Database Connections

DBTK provides a unified interface for connecting to multiple database types with consistent APIs and smart cursor handling.

Quick Start

import dbtk

# From configuration file
db = dbtk.connect('production_db')

# Direct connection
from dbtk.database import postgres, oracle, mysql, sqlserver, sqlite
# non-standard connection parameters are automatically mapped, standard ports are defaulted
db = postgres(user='admin', password='secret', database='mydb', host='localhost')
db = oracle(user='admin', password='secret', database='ORCL', host='localhost')
db = mysql(user='admin', password='secret', database='mydb')
db = sqlserver(user='admin', password='secret', database='mydb', host='localhost')
db = sqlite('path/to/database.db')

Supported Databases

DBTK supports multiple database drivers with automatic detection and fallback:

Database	Driver	Install Command	Notes
PostgreSQL	psycopg2	`pip install psycopg2-binary`	Recommended, most mature
PostgreSQL	psycopg (3)	`pip install psycopg-binary`	Newest version, async support
PostgreSQL	pgdb	`pip install pgdb`	DB-API compliant
Oracle	oracledb	`pip install oracledb`	Thin mode - no Oracle client required
Oracle	cx_Oracle	`pip install cx_Oracle`	Requires Oracle client installation
MySQL	mysqlclient	`pip install mysqlclient`	Fastest option, C extension, module name MySQLdb
MySQL	mariadb	`pip install mariadb`	Official MariaDB connector, C extension, MySQL compatible
MySQL	mysql.connector	`pip install mysql-connector-python`	Official MySQL connector
MySQL	pymysql	`pip install pymysql`	Pure Python, lightweight
SQL Server	pyodbc	`pip install pyodbc`	ODBC driver required on system
SQL Server	pymssql	`pip install pymssql`	Lightweight, no ODBC needed
SQLite	sqlite3	Built-in	No installation needed

Driver priority: DBTK automatically selects the best available driver based on priority. Override with driver='driver_name' in your connection config or function call.

The Database Object

The Database class wraps database connections and provides a consistent interface:

db = dbtk.connect('my_database')

# Connection info
print(db.database_type)  # 'postgres', 'oracle', 'mysql', 'sqlserver', 'sqlite'
print(db.database_name)  # Database/schema name
print(db.driver)         # The underlying driver module (psycopg2, oracledb, etc.)
print(db.placeholder)    # Parameter placeholder for this driver

# Create cursors
cursor = db.cursor()

# Transaction management
db.commit()
db.rollback()
db.close()

# Parameter style help
db.param_help()  # Shows this driver's parameter style with examples
# psycopg2's parameter style is "pyformat"
# "SELECT * FROM people WHERE name = %s AND age > %s", ("Smith", 30)
# "SELECT * FROM people WHERE name = %(name)s AND age > %(age)s", {"name": "Smith", "age": 30}

Context Managers

# Connection automatically closed
with dbtk.connect('production_db') as db:
    cursor = db.cursor()
    cursor.execute("SELECT * FROM users")
    users = cursor.fetchall()

# Transaction - auto-commit on success, rollback on exception
with db.transaction():
    cursor.execute("UPDATE accounts SET balance = balance - 100 WHERE id = 1")
    cursor.execute("UPDATE accounts SET balance = balance + 100 WHERE id = 2")

Access the Full Stack

DBTK maintains a clean reference hierarchy for accessing the underlying driver:

cursor = dbtk.connect('imdb').cursor()

# The Cursor maintains a reference to the Database connection
print(cursor.connection.connection_name) # imdb

# The Database maintains a reference to the driver
print(cursor.connection.driver.__name__)       # 'psycopg2', 'oracledb', etc.

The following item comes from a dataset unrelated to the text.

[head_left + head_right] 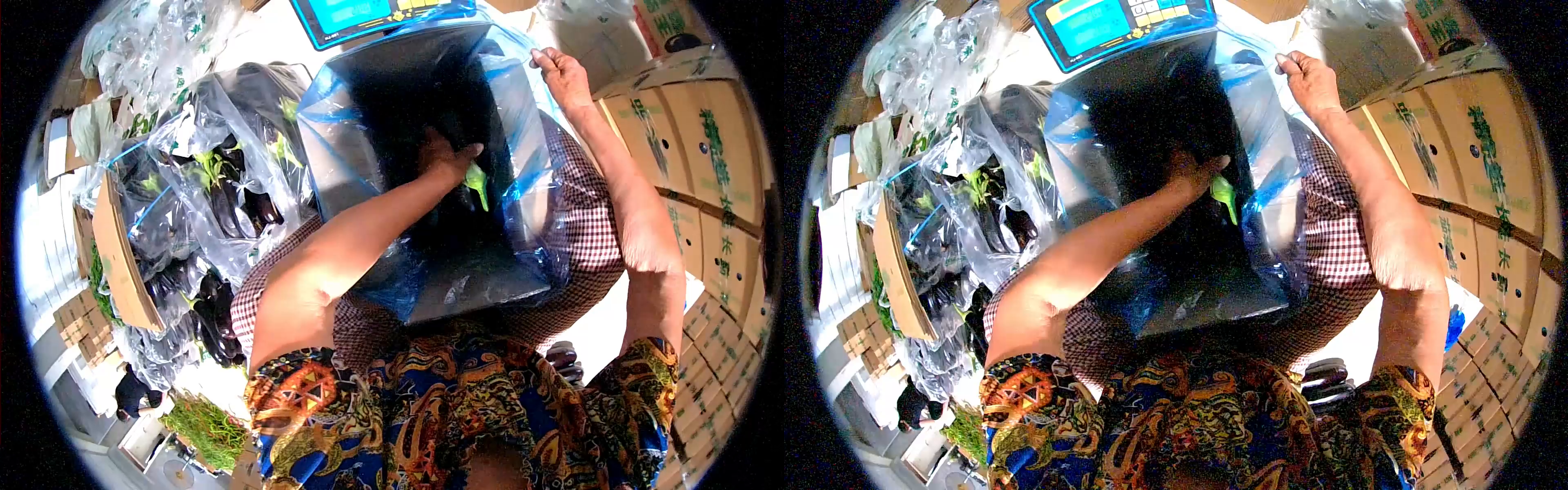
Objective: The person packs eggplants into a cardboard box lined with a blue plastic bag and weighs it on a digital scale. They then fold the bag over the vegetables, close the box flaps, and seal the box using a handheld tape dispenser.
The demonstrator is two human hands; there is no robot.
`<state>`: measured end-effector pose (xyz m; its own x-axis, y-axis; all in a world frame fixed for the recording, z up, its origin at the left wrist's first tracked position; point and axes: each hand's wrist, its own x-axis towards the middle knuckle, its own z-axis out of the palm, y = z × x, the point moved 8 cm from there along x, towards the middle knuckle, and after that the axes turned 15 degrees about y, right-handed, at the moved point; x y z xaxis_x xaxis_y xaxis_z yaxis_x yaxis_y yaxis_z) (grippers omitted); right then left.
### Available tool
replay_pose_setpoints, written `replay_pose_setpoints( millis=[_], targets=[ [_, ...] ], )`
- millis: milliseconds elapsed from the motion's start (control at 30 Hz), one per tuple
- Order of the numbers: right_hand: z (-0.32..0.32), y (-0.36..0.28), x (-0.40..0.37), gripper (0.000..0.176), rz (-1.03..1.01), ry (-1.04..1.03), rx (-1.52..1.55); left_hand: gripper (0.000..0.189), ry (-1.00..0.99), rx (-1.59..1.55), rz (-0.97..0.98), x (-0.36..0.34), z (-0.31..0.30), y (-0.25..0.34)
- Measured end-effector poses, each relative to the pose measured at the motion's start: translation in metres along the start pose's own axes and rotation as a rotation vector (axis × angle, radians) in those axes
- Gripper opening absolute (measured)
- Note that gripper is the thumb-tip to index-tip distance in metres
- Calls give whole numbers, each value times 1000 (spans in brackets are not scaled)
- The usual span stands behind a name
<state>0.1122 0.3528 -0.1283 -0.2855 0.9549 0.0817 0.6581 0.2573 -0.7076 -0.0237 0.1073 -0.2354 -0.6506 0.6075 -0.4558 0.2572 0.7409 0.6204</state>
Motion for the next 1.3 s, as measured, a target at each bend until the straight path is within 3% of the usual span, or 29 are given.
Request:
replay_pose_setpoints(
  millis=[167, 200, 233, 300, 333, 400, 467, 567, 633, 667, 700, 767, 833, 900, 933, 967, 1000, 1033, 1100, 1167, 1233, 1267, 1300],
  targets=[
    [-6, 6, -4, 31, 46, -8, -60, 113, -117, -252, -103, 16, 35, -28],
    [-9, 11, -12, 30, 227, -76, -19, 100, -127, -262, -90, 13, 26, -21],
    [-3, 28, -11, 27, 298, -160, 150, 87, -117, -191, -38, 2, 8, -6],
    [-13, 39, -10, 25, 377, -129, 160, 66, -165, -68, 92, -29, -40, 35],
    [-23, 38, -5, 23, 356, -91, 227, 63, -353, -73, 242, -48, -68, 64],
    [-53, 16, -1, 21, 265, 88, 307, 55, -787, -304, 250, -92, -113, 88],
    [-74, -1, 2, 20, 188, 124, 456, 50, -898, -356, 369, -105, -177, 92],
    [-87, -60, -12, 18, 17, 118, 527, 33, -488, -496, 131, -73, -268, 37],
    [-76, -111, -37, 18, -33, 50, 454, 28, -17, -716, 27, -30, -320, -51],
    [-68, -138, -51, 18, -59, 19, 413, 37, 264, -649, -101, -15, -340, -92],
    [-57, -166, -67, 16, -75, -7, 388, 52, 376, -646, -148, -3, -352, -126],
    [-26, -219, -100, 13, -170, -183, 335, 61, 567, -539, -247, 10, -359, -169],
    [10, -259, -136, 12, -248, -380, 240, 62, 521, -628, -201, 37, -333, -192],
    [48, -303, -170, 11, -598, -459, 182, 48, 229, -791, -196, 26, -302, -139],
    [66, -317, -181, 11, -633, -517, 198, 37, 280, -755, -26, 37, -287, -131],
    [85, -330, -191, 12, -666, -576, 216, 29, 287, -912, 23, 39, -273, -119],
    [102, -343, -200, 11, -719, -583, 301, 24, 114, -804, 231, 34, -269, -95],
    [120, -352, -205, 11, -774, -585, 385, 36, 92, -583, 49, 46, -245, -101],
    [169, -354, -208, 18, -902, -526, 378, 39, 554, -290, 846, 29, -232, -77],
    [204, -356, -206, 24, -945, -526, 198, 40, 600, -56, 839, 16, -230, -78],
    [234, -345, -199, 30, -877, -576, -162, 40, 358, -139, 769, 21, -238, -91],
    [251, -334, -194, 39, -812, -695, -330, 38, 39, -247, 500, 20, -239, -100],
    [253, -330, -189, 41, -811, -644, -391, 37, 77, -492, 382, 20, -252, -115]
  ],
)
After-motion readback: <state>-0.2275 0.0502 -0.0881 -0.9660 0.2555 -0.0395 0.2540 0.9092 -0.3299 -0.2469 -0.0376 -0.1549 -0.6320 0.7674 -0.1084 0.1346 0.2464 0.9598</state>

# Access the wrapped connection or cursor
cursor.native_cursor
cursor.connection.native_connection

# Use driver exceptions
try:
    cursor.execute(sql)
except cursor.connection.driver.DatabaseError as e:
    cursor.connection.rollback()
    logger.error(f"Database error: {e}")

Cursors and Records

All DBTK cursors return Record objects - a hybrid data structure that is memory efficient like at tuple but the functionality of dict or an object.

cursor = db.cursor()
cursor.execute("SELECT id, name, email FROM users WHERE status = :status",
               {'status': 'active'})

for user in cursor:
    user['name']            # Dict-style access
    user.email              # Attribute access
    user[0]                 # Index access
    user[:2]                # Slicing
    id, name, email = user  # Tuple unpacking

Records store both the original column names, and also normalize column names for attribute access, so row.employee_id (and row['employee_id']) works whether the source column is Employee_ID, EMPLOYEE ID, or employee_id. This makes your Table field mappings resilient to source naming inconsistencies.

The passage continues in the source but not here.